Slashdot Mirror


Everything You Know About Disks Is Wrong

modapi writes "Google's wasn't the best storage paper at FAST '07. Another, more provocative paper looking at real-world results from 100,000 disk drives got the 'Best Paper' award. Bianca Schroeder, of CMU's Parallel Data Lab, submitted Disk failures in the real world: What does an MTTF of 1,000,000 hours mean to you? The paper crushes a number of (what we now know to be) myths about disks such as vendor MTBF validity, 'consumer' vs. 'enterprise' drive reliability (spoiler: no difference), and RAID 5 assumptions. StorageMojo has a good summary of the paper's key points."

1 of 330 comments (clear)

  1. Infant Mortality and stuff by jmorris42 · · Score: 0, Troll

    > Um, but doesn't the summary of the paper say that there is no infant mortality effect, and that
    > failure rates increase with time, and thus the bathtub curve doesn't actually apply?

    That may be the new 'theory' but we all know about theory vs reality. Here in reality if you put a couple of dozen new drives into service you have one or two spare hard drives to replace the ones that WILL fail in the first week. Especially with consumer grade drives typical in workstation deployment. If you only have one dud out of twenty it was a good rollout.

    And as for some of the other assertions in this paper (well the summary, haven't read this one yet, still wanting to reread the google paper again, need to hours in a day.... bah!).......

    > Costly FC and SCSI drives are more reliable than cheap SATA drives.

    Sorta. Again, real world vs theory. Try banging the hell out of an off the shelf consumer drive 24/7/365 and see how long it holds up. Yea, thought so. Hope you didn't have anything important on that paperweight.

    > RAID 5 is safe because the odds of two drives failing in the same RAID set are so low.

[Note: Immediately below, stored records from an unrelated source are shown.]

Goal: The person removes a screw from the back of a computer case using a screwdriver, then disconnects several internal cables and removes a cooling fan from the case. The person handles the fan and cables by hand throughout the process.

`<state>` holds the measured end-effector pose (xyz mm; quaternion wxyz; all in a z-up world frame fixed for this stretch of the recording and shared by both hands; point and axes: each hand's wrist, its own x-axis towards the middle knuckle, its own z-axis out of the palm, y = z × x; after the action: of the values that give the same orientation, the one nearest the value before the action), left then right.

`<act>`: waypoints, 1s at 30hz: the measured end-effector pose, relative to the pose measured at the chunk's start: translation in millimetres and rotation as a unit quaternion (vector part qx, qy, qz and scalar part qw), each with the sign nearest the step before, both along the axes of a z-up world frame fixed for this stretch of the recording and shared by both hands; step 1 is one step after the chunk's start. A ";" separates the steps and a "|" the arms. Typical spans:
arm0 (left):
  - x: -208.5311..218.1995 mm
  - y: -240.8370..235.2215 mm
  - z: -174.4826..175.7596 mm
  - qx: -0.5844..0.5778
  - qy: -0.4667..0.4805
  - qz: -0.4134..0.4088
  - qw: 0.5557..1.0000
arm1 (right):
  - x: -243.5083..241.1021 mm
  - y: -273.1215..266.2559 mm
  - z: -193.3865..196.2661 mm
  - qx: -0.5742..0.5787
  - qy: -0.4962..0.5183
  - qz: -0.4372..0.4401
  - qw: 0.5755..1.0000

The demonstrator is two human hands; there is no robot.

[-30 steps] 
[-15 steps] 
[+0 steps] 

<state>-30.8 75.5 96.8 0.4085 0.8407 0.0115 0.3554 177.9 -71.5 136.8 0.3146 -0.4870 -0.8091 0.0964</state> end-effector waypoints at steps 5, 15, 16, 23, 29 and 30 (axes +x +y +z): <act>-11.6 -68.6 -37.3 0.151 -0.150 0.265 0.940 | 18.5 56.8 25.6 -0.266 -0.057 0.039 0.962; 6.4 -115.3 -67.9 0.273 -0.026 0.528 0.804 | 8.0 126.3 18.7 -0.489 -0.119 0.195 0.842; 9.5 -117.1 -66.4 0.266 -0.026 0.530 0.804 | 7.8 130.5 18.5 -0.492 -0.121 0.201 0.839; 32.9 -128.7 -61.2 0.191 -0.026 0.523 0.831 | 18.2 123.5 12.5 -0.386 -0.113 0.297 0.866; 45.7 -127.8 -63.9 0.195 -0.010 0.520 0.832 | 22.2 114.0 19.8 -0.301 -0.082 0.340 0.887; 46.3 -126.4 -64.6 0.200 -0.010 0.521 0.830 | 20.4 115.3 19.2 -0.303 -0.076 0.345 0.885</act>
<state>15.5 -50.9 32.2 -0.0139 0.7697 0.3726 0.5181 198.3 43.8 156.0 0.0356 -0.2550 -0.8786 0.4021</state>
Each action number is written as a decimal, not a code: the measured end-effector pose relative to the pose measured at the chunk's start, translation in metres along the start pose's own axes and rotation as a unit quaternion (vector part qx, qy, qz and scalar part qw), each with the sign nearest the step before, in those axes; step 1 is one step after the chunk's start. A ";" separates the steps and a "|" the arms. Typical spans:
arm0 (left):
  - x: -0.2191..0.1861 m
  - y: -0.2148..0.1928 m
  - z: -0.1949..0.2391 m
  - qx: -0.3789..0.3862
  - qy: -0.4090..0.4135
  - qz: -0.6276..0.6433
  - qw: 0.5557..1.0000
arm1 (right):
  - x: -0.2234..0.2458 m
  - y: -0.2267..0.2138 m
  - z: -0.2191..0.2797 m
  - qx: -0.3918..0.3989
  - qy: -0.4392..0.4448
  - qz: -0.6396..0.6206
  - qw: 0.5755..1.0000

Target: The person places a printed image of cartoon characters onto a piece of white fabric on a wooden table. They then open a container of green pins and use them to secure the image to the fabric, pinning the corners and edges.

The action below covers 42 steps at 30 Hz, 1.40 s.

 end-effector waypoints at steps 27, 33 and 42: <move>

    This one should bother ya if you are overly relying on the 'infallibility' of RAID5. Remember kids, drives fail from two major groups of causes, internal and external. If a power event kills one drive in the array the odds are pretty low of only one being dead, you just might not KNOW about #2 yet. And filesystem corruption will be faithfully mirrored onto the array. Obey the 1st Commandment: "Thou Shalt Make Backups."

    --
    Democrat delenda est